§ **Task item**
Only the lines below from the one containing "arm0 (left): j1" to the one containing "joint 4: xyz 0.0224" should be repeated, both included and unchanged.

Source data
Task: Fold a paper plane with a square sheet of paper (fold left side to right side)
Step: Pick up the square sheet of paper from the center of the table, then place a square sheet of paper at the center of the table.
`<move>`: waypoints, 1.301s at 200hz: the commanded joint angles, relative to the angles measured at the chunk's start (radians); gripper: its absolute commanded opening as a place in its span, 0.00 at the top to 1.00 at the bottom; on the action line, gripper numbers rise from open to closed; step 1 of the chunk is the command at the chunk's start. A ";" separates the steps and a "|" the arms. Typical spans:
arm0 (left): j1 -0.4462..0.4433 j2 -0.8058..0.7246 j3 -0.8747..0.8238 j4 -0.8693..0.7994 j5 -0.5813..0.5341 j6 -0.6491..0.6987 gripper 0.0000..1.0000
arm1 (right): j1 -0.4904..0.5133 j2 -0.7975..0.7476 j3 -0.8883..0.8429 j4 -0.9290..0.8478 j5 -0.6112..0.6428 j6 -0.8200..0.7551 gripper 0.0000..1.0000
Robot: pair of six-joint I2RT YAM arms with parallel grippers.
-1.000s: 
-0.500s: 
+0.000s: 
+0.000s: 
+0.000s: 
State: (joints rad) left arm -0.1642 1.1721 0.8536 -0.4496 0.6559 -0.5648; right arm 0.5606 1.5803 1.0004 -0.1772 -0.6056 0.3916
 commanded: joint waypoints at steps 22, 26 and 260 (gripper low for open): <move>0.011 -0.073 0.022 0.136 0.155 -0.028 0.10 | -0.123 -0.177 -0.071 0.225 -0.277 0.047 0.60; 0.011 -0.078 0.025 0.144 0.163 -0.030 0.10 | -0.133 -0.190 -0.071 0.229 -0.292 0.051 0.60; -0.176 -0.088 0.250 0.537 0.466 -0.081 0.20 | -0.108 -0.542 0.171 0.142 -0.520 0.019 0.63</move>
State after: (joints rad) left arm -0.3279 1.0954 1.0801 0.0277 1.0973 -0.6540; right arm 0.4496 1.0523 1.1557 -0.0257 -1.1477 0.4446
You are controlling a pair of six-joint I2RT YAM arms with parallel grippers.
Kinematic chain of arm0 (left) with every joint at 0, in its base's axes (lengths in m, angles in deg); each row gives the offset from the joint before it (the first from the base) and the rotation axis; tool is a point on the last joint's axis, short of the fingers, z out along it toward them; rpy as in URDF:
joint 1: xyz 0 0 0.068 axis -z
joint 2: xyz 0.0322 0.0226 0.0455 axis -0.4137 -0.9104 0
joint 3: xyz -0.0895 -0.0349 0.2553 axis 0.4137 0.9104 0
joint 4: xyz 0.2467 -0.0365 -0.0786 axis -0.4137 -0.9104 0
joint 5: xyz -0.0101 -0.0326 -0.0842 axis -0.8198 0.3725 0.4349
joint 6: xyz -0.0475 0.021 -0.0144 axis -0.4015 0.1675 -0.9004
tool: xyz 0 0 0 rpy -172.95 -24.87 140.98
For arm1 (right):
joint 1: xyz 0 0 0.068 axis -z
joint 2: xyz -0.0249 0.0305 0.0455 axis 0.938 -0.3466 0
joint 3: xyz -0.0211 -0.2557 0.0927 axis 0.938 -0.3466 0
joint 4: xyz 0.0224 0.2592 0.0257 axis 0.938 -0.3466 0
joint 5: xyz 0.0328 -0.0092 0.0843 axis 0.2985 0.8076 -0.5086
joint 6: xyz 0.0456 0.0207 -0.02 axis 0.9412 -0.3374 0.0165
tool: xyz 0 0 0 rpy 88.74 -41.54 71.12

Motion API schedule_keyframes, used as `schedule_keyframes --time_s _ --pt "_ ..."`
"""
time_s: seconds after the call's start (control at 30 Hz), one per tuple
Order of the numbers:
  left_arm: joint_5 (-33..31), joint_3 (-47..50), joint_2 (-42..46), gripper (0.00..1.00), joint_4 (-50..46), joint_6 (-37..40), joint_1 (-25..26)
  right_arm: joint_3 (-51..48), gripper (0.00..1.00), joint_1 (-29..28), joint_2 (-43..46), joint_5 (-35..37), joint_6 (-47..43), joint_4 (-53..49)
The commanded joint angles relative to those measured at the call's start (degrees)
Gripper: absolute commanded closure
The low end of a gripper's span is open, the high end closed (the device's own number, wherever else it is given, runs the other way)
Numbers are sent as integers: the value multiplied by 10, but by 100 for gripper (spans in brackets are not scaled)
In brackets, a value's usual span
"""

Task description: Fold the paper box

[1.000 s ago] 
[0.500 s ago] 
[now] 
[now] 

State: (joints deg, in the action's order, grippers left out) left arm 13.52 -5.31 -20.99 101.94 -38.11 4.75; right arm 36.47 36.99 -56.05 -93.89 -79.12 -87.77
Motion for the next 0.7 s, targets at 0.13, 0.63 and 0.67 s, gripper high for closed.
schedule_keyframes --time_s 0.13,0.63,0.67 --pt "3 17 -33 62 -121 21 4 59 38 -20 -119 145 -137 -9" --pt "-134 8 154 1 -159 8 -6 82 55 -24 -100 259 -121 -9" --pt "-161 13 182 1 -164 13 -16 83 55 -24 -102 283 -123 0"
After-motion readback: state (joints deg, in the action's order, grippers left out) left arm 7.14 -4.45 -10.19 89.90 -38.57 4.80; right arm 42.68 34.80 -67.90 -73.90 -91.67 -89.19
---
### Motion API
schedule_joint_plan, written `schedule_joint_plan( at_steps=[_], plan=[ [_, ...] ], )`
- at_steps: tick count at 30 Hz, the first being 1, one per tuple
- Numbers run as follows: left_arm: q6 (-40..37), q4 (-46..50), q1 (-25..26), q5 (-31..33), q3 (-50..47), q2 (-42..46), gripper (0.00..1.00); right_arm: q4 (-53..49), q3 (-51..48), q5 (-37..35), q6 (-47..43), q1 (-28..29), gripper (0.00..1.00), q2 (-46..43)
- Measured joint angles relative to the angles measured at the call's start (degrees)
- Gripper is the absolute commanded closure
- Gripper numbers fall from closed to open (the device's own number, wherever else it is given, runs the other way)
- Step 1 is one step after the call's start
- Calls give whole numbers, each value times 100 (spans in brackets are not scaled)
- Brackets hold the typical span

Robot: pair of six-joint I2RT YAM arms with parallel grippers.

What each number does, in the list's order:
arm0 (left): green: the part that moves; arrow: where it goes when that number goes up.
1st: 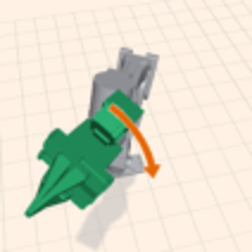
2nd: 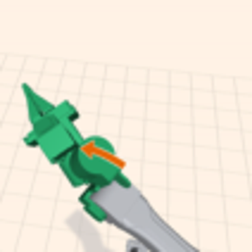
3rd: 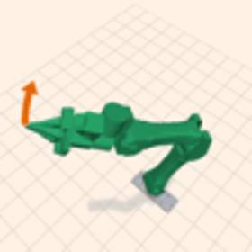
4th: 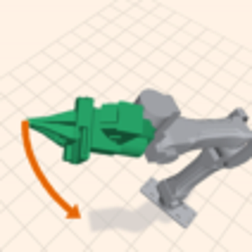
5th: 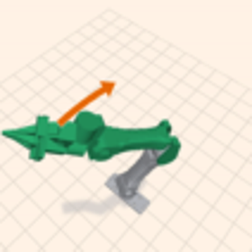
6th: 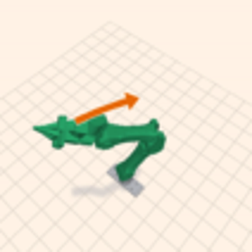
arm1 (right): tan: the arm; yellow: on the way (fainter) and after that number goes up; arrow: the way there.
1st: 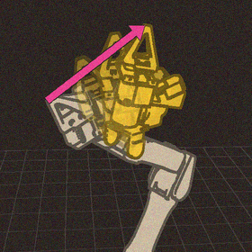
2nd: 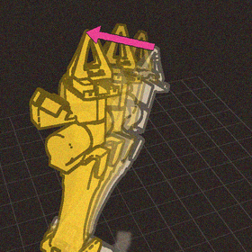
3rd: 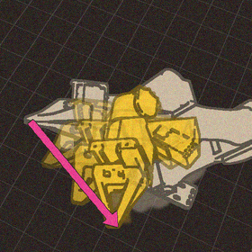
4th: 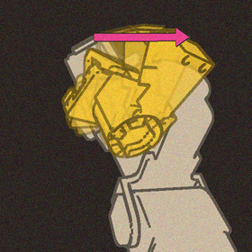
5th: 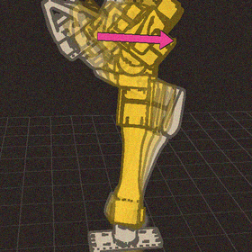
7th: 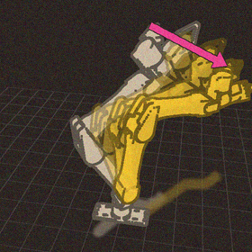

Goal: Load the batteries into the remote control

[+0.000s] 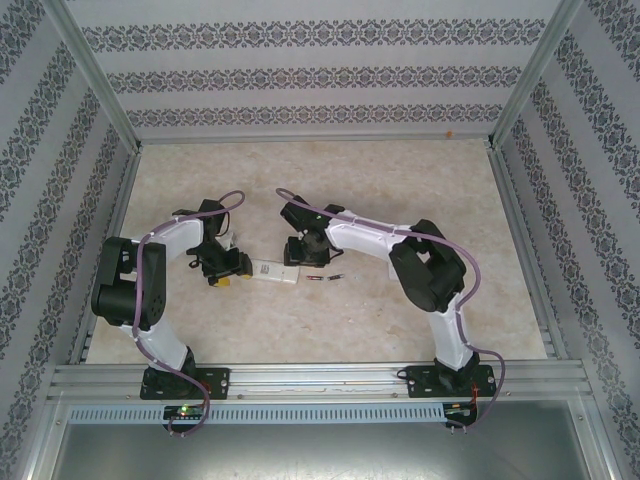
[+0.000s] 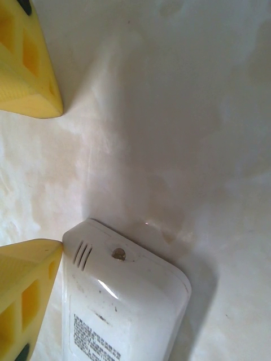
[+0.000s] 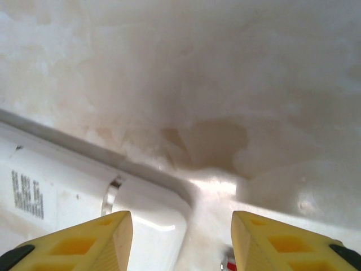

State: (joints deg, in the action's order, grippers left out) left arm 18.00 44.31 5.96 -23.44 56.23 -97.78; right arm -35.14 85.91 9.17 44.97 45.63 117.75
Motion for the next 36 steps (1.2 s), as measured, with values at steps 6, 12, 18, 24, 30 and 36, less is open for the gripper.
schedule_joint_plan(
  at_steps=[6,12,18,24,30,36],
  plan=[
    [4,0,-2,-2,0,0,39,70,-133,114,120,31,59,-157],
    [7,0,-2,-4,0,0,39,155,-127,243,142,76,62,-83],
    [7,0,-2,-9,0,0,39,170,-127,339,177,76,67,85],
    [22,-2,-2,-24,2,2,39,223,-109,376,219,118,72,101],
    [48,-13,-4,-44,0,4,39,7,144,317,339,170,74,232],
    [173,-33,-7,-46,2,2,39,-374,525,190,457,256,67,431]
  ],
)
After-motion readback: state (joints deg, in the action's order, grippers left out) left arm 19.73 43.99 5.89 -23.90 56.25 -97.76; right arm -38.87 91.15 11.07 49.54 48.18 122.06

§ **Response to this task**
arm0 (left): j1 -0.4462..0.4433 j2 -0.8058..0.7246 j3 -0.8747..0.8238 j4 -0.8693..0.7994 j5 -0.5813..0.5341 j6 -0.6491..0.6987 gripper 0.0000..1.0000
arm1 (right): j1 -0.4904..0.5133 j2 -0.7975..0.7476 j3 -0.8883..0.8429 j4 -0.9290..0.8478 j5 -0.6112..0.6428 j6 -0.8200..0.7551 gripper 0.0000..1.0000
Robot: pair of six-joint I2RT YAM arms with parallel grippers.
-1.000s: 
-0.500s: 
+0.000s: 
+0.000s: 
+0.000s: 
State: (joints rad) left arm -0.1642 1.1721 0.8536 -0.4496 0.6559 -0.5648; right arm 0.5606 1.5803 1.0004 -0.1772 -0.6056 0.3916
 commanded: joint waypoints at steps 22, 26 and 260 (gripper low for open): <move>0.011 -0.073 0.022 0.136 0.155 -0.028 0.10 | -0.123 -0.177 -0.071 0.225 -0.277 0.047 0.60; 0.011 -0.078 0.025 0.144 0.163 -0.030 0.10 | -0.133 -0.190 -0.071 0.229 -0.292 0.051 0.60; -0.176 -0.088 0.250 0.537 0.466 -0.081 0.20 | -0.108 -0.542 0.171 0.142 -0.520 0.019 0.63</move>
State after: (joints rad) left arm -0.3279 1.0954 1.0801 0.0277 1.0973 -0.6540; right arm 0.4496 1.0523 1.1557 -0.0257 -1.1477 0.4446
You are controlling a pair of six-joint I2RT YAM arms with parallel grippers.
Kinematic chain of arm0 (left) with every joint at 0, in its base's axes (lengths in m, angles in deg); each row gives the offset from the joint before it (the first from the base) and the rotation axis; tool is a point on the last joint's axis, short of the fingers, z out along it toward them; rpy as in URDF:
joint 1: xyz 0 0 0.068 axis -z
joint 2: xyz 0.0322 0.0226 0.0455 axis -0.4137 -0.9104 0
joint 3: xyz -0.0895 -0.0349 0.2553 axis 0.4137 0.9104 0
joint 4: xyz 0.2467 -0.0365 -0.0786 axis -0.4137 -0.9104 0
joint 5: xyz -0.0101 -0.0326 -0.0842 axis -0.8198 0.3725 0.4349
joint 6: xyz -0.0475 0.021 -0.0144 axis -0.4015 0.1675 -0.9004
tool: xyz 0 0 0 rpy -172.95 -24.87 140.98
For arm1 (right):
joint 1: xyz 0 0 0.068 axis -z
joint 2: xyz -0.0249 0.0305 0.0455 axis 0.938 -0.3466 0
joint 3: xyz -0.0211 -0.2557 0.0927 axis 0.938 -0.3466 0
joint 4: xyz 0.0224 0.2592 0.0257 axis 0.938 -0.3466 0

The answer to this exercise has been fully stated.